For example, I got the symmetric adjacency matrix(no self-loop), i.e
A =
[
[0, 1, 1, 0, 0],
[1, 0, 1, 0, 1],
[1, 1, 0, 1, 0],
[0, 0, 1, 0, 1],
[0, 1, 0, 1, 0]]
Then, I got an array of cluster label i, associated with this graph, i.e
cluster = [1,1,2,2,3]
It means that the node 1 and node 2 are in the same group, node 3 and node 4 are in the same group, node 5 are in a independent group.
The question is that how can I get the sum of the edges within groups and between groups,
Within groups: means the edge between nodes that share the same cluster label, for example, node 1 and node 2 are the in the same group, so the sum is 1 for them, the same for node 3 and node 4. For node 5, its 0.
Between groups: means the edge between nodes that share different cluster label, for example, group 1 and group 2, it means that sum the edge of, node 1 node 3, node 1 node 4, node 2 node 3, node 2 node 4. The answer is 2 between group 1 and group 2.

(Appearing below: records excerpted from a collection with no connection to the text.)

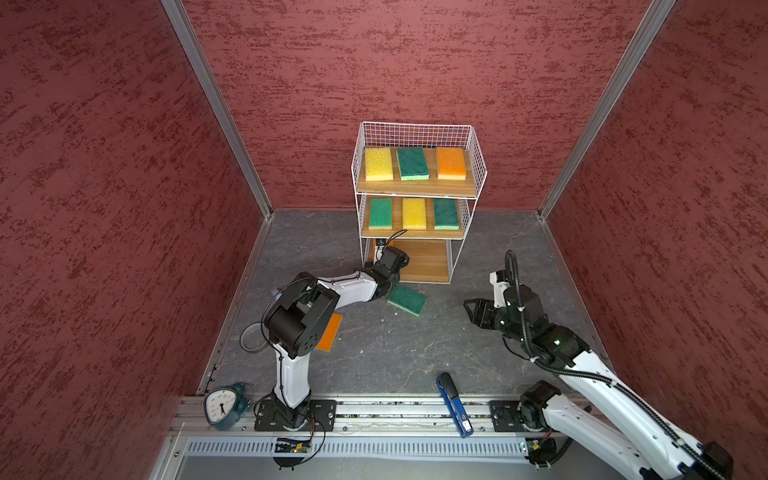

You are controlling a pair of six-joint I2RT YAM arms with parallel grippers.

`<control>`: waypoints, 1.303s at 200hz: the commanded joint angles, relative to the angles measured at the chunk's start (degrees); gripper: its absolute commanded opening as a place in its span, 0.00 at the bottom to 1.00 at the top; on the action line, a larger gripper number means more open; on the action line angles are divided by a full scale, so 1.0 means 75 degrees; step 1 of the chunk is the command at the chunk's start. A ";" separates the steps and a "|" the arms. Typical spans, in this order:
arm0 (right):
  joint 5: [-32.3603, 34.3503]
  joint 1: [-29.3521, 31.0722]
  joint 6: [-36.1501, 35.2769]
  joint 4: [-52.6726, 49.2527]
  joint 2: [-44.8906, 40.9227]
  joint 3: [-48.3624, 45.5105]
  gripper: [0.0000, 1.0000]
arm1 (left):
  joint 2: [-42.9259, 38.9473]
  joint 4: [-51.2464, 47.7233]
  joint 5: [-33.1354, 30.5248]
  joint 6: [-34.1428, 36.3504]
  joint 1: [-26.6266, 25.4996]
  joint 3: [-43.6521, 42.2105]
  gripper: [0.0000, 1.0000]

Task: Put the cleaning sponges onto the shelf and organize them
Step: 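Lower the orange sponge onto the bottom shelf and open the left gripper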

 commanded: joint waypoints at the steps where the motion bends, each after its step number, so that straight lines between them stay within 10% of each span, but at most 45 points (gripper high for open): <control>1: -0.0099 -0.0038 0.0035 0.0236 0.0053 0.0129 0.62 | 0.0199 -0.0186 0.0121 -0.0080 0.0111 0.0136 0.67; 260: -0.0172 -0.0042 0.0229 0.0449 0.0367 0.0073 0.61 | 0.0311 -0.1101 -0.0427 -0.0009 0.0188 0.0517 0.77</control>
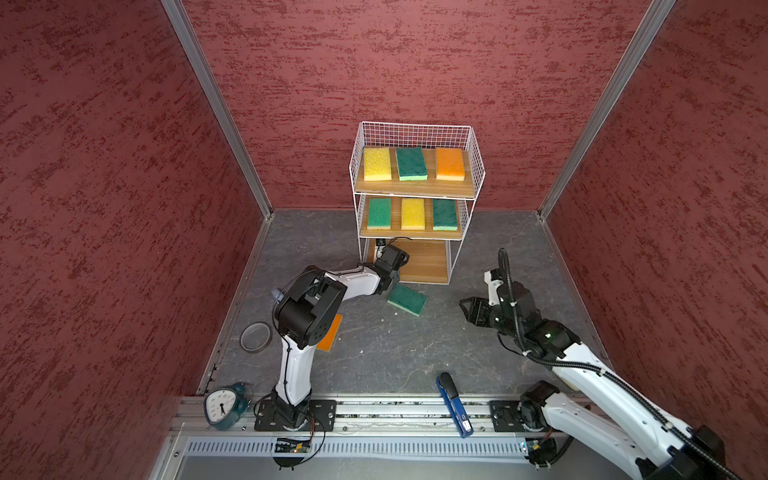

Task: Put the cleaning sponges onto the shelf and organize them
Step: 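Lower the orange sponge onto the bottom shelf and open the left gripper, then withdraw the left gripper while moving the right gripper over the green floor sponge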

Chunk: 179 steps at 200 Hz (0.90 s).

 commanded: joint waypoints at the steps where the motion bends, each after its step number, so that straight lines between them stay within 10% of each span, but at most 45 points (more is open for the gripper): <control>1: -0.0031 -0.0039 0.0140 0.0098 -0.0190 0.0072 0.61 | -0.0327 -0.0296 -0.0471 -0.0047 -0.0006 -0.0086 0.77; 76: 0.0183 -0.0024 0.0111 -0.0167 -0.0455 0.0063 0.61 | -0.0929 -0.0516 -0.0109 -0.0297 -0.0215 -0.0301 0.80; 179: 0.0038 0.0866 -0.0814 0.2182 0.1913 0.0007 0.59 | -0.4798 -0.2141 0.0580 -0.0944 -0.0869 -0.2558 0.80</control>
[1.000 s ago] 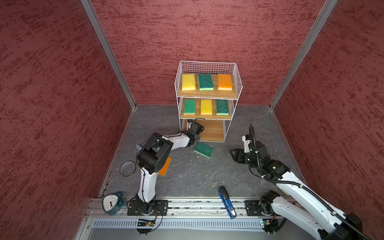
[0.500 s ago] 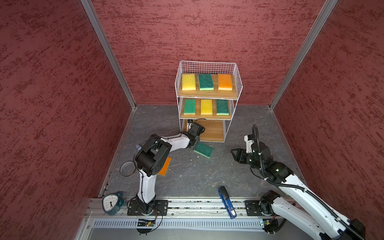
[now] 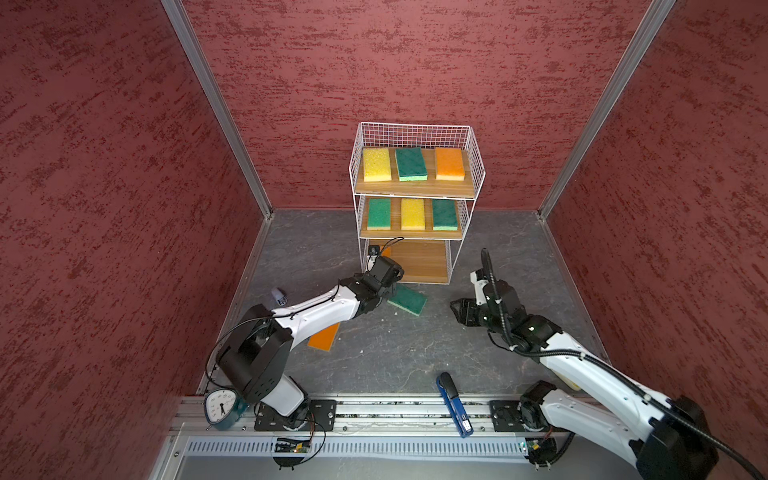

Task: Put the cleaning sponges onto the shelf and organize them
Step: 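Withdraw the left gripper while moving the right gripper over the green floor sponge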

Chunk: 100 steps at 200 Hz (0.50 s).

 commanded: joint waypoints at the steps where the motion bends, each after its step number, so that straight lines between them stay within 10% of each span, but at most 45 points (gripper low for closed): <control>1: 0.0045 0.0312 -0.0310 0.1109 0.0604 0.0126 0.59 | -0.0988 -0.0608 0.0307 -0.0388 0.0011 -0.0544 0.80; 100: 0.0453 0.1015 -0.0388 0.3159 0.3622 0.0871 0.59 | -0.4496 -0.1528 0.1327 -0.0611 0.0596 -0.2339 0.79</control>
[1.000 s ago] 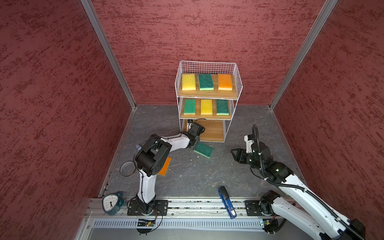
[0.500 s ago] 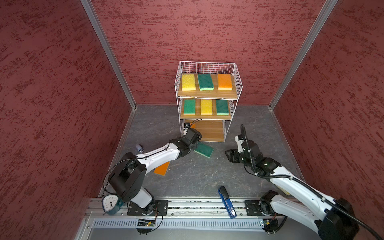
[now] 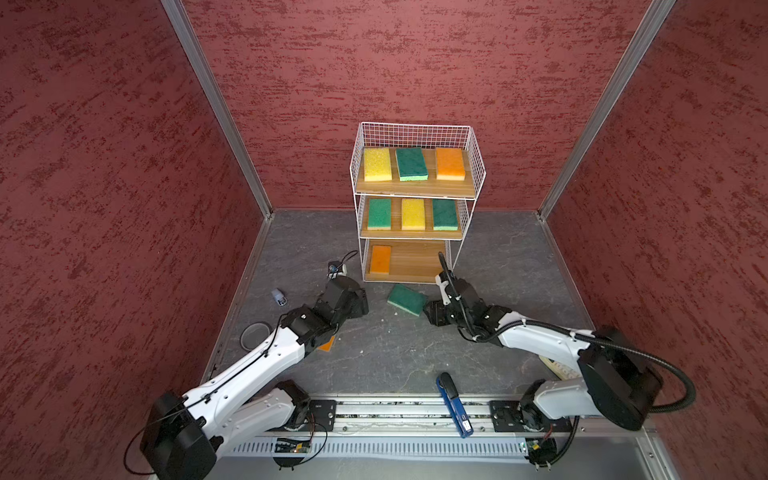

then return a 2d symmetric array contains the result, i.e
[[1,2,1],
[2,1,1],
[1,1,0]]
You can use matrix algebra;
cluster = np.array(cluster)
# create cluster-node adjacency matrix
aux = np.identity(cluster.max(),int)[cluster-1]
# we can now count by multiplying
out = aux.T@A@aux
# fix diagonal (which was counted twice)
np.einsum("ii->i",out)[...] //= 2
out
# array([[1, 2, 1],
# [2, 1, 1],
# [1, 1, 0]])
To speed this up we can replace the matrix product with (1) if nodes are sorted by cluster:
boundaries = np.diff(cluster,prepend=-1).nonzero()[0]
out = np.add.reduceat(np.add.reduceat(A,boundaries,1),boundaries,0)
(2) if not:
nc = cluster.max()
out = np.zeros((nc,nc),int)
np.add.at(out,(cluster[:,None]-1,cluster-1),A)